**WHAT YOU ARE ASKED TO DO:**
Nothing besides a number belongs in the answer, which is how many lines of the listing contain the string "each".

= = = = =

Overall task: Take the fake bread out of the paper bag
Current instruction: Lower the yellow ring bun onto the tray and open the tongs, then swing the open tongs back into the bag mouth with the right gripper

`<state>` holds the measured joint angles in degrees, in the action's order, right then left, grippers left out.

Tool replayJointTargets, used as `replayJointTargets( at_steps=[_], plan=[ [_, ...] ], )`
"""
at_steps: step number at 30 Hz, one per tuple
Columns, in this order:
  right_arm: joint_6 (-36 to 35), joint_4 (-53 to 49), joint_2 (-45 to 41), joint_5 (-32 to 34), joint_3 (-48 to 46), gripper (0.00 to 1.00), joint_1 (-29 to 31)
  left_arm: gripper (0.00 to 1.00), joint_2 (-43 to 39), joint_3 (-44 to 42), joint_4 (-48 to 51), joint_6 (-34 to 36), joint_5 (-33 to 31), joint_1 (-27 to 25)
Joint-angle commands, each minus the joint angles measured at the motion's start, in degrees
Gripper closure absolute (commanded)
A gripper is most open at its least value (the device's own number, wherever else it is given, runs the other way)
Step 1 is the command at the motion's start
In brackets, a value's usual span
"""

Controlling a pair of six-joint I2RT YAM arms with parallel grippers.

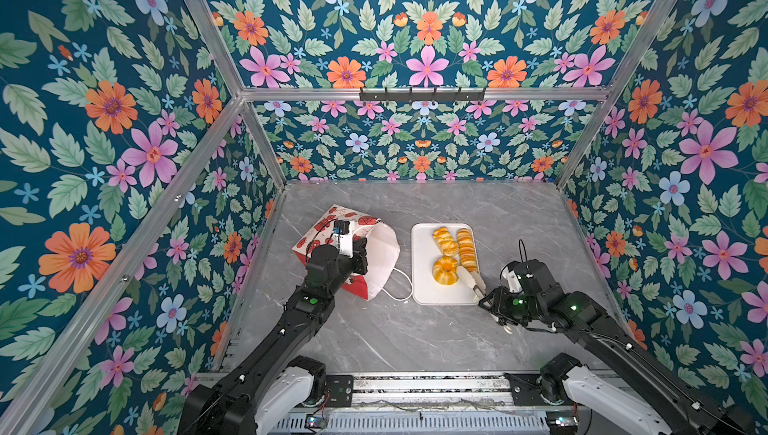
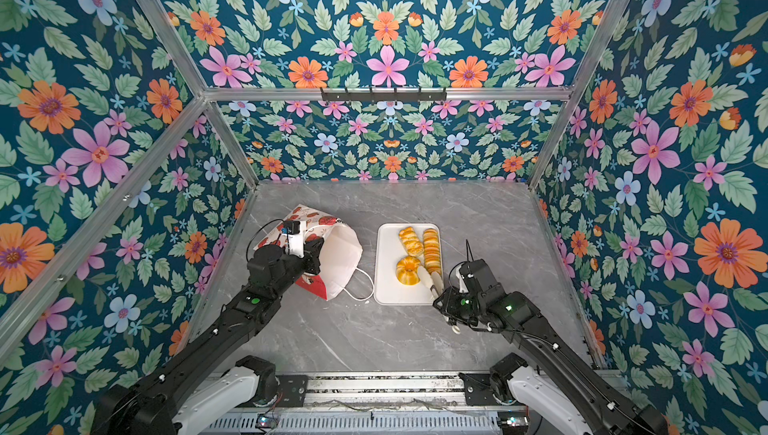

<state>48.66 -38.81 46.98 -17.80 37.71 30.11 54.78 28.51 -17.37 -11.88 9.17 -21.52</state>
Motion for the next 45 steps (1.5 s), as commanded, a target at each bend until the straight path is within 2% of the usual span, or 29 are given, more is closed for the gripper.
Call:
replayJointTargets(
  at_steps=[1,10,14,18,23,26,35,40,45],
  plan=[
    [-2.0,0.8,0.3,-0.6,1.1,0.63,0.1,1.0,-0.2,0.1,-2.0,-0.2,0.1,0.0],
    [-6.0,6.7,7.0,-4.9,6.1,0.65,1.4,1.0,-0.6,0.3,-1.7,-0.1,-0.1,-0.1],
    [-11.8,9.8,15.1,-3.9,11.9,0.66,8.4,1.0,-0.6,1.2,-0.6,-0.1,-0.2,0.0],
    [-16.0,19.1,22.7,-7.9,15.4,0.66,13.3,1.0,-0.9,2.2,0.8,0.1,-0.1,0.0],
    [-24.9,17.1,33.5,-3.2,24.0,0.67,17.3,1.0,-2.3,4.7,5.1,-0.1,-1.1,0.0],
    [-27.1,18.6,37.8,-2.3,26.8,0.67,17.7,1.0,-2.2,7.9,11.3,1.0,-2.0,0.0],
    [-30.0,21.7,46.7,-3.0,33.8,0.64,17.8,1.0,-2.1,9.0,14.2,0.5,-1.4,0.0],
    [-28.5,22.6,53.3,-2.4,37.6,0.63,17.7,1.0,-1.8,8.8,14.5,0.5,-1.6,0.0],
    [-26.5,23.8,57.6,-1.6,41.2,0.57,17.5,1.0,-2.5,8.6,14.6,0.5,-1.0,-0.1]
  ],
)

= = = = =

**OUTPUT BELOW:**
2